═══ Information shown ═══

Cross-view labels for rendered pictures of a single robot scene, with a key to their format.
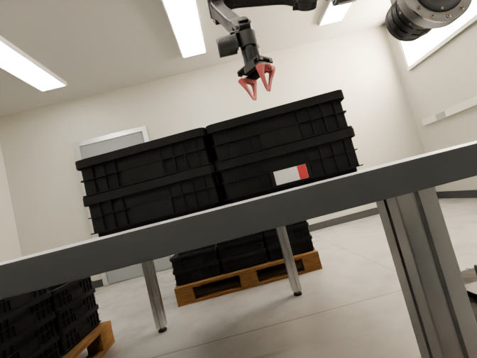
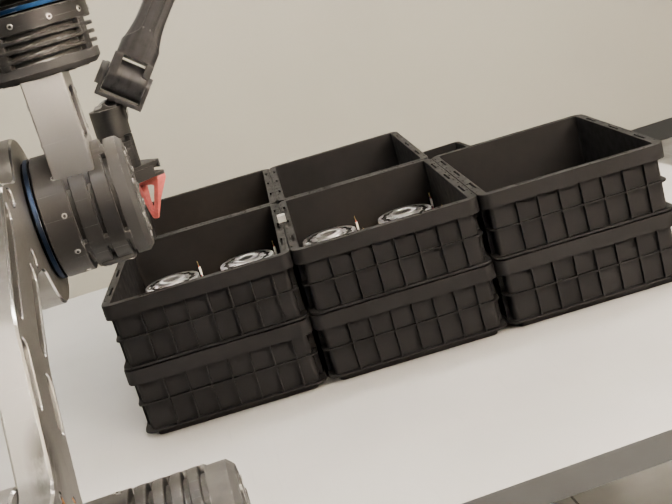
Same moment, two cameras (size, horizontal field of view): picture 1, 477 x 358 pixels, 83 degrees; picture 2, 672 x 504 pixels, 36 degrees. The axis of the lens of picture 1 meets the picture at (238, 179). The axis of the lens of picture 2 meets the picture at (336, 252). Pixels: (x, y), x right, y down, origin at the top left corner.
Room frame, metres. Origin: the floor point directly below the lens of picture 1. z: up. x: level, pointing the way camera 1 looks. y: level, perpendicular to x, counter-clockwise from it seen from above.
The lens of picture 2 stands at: (0.96, -1.90, 1.32)
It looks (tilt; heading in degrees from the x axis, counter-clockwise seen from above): 15 degrees down; 85
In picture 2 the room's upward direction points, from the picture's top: 16 degrees counter-clockwise
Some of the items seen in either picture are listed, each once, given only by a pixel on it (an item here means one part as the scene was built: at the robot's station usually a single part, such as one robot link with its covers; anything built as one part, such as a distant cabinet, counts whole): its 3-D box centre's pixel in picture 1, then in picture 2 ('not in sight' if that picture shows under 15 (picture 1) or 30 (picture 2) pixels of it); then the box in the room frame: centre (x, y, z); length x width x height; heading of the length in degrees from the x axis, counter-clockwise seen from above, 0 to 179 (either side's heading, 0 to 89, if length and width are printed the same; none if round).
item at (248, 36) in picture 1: (246, 42); (110, 122); (0.81, -0.13, 1.17); 0.07 x 0.06 x 0.07; 91
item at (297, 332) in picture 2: (283, 170); (227, 340); (0.89, -0.15, 0.76); 0.40 x 0.30 x 0.12; 87
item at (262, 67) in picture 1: (262, 78); not in sight; (0.80, -0.14, 1.04); 0.07 x 0.07 x 0.09; 40
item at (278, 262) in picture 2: (271, 125); (200, 256); (0.89, -0.15, 0.92); 0.40 x 0.30 x 0.02; 87
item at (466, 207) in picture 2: not in sight; (369, 206); (1.19, -0.17, 0.92); 0.40 x 0.30 x 0.02; 87
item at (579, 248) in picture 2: not in sight; (556, 242); (1.49, -0.18, 0.76); 0.40 x 0.30 x 0.12; 87
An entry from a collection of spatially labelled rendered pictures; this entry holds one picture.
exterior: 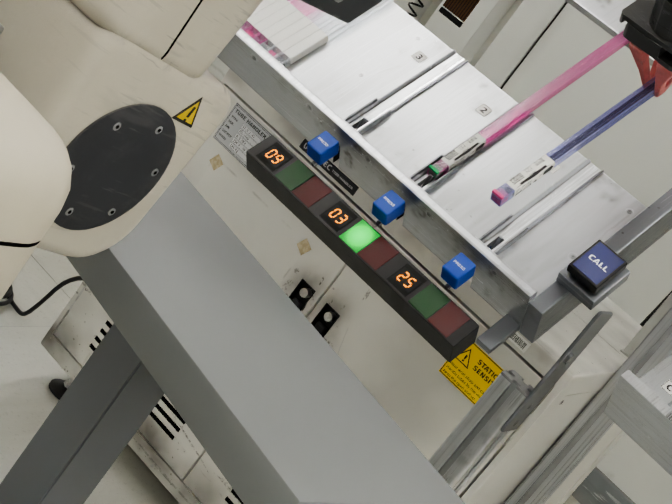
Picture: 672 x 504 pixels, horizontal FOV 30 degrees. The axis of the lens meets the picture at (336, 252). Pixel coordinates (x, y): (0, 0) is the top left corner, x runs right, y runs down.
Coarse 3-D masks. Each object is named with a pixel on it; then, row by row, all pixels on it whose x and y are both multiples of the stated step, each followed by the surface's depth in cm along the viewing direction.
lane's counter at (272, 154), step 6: (276, 144) 145; (264, 150) 144; (270, 150) 144; (276, 150) 144; (282, 150) 144; (258, 156) 144; (264, 156) 144; (270, 156) 144; (276, 156) 144; (282, 156) 144; (288, 156) 144; (264, 162) 143; (270, 162) 143; (276, 162) 143; (282, 162) 143; (270, 168) 143; (276, 168) 143
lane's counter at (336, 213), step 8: (336, 208) 140; (344, 208) 140; (320, 216) 139; (328, 216) 140; (336, 216) 140; (344, 216) 140; (352, 216) 140; (328, 224) 139; (336, 224) 139; (344, 224) 139
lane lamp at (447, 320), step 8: (448, 304) 134; (440, 312) 133; (448, 312) 133; (456, 312) 133; (432, 320) 132; (440, 320) 133; (448, 320) 133; (456, 320) 133; (464, 320) 133; (440, 328) 132; (448, 328) 132; (456, 328) 132
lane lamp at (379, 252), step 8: (376, 240) 138; (384, 240) 138; (368, 248) 137; (376, 248) 137; (384, 248) 137; (392, 248) 137; (360, 256) 137; (368, 256) 137; (376, 256) 137; (384, 256) 137; (392, 256) 137; (368, 264) 136; (376, 264) 136

═══

What you have to do ->
The answer is the lines above from the one with "An entry from" to the one with "Picture: 672 x", set down exactly, with no pictures.

Response ->
An entry from a collection of spatially labelled rendered pictures; this entry holds one picture.
exterior: 
Picture: 672 x 504 pixels, horizontal FOV 30 degrees. The axis of the lens meets the picture at (336, 252). Pixel coordinates (x, y): (0, 0) is the top left corner, x runs right, y runs down.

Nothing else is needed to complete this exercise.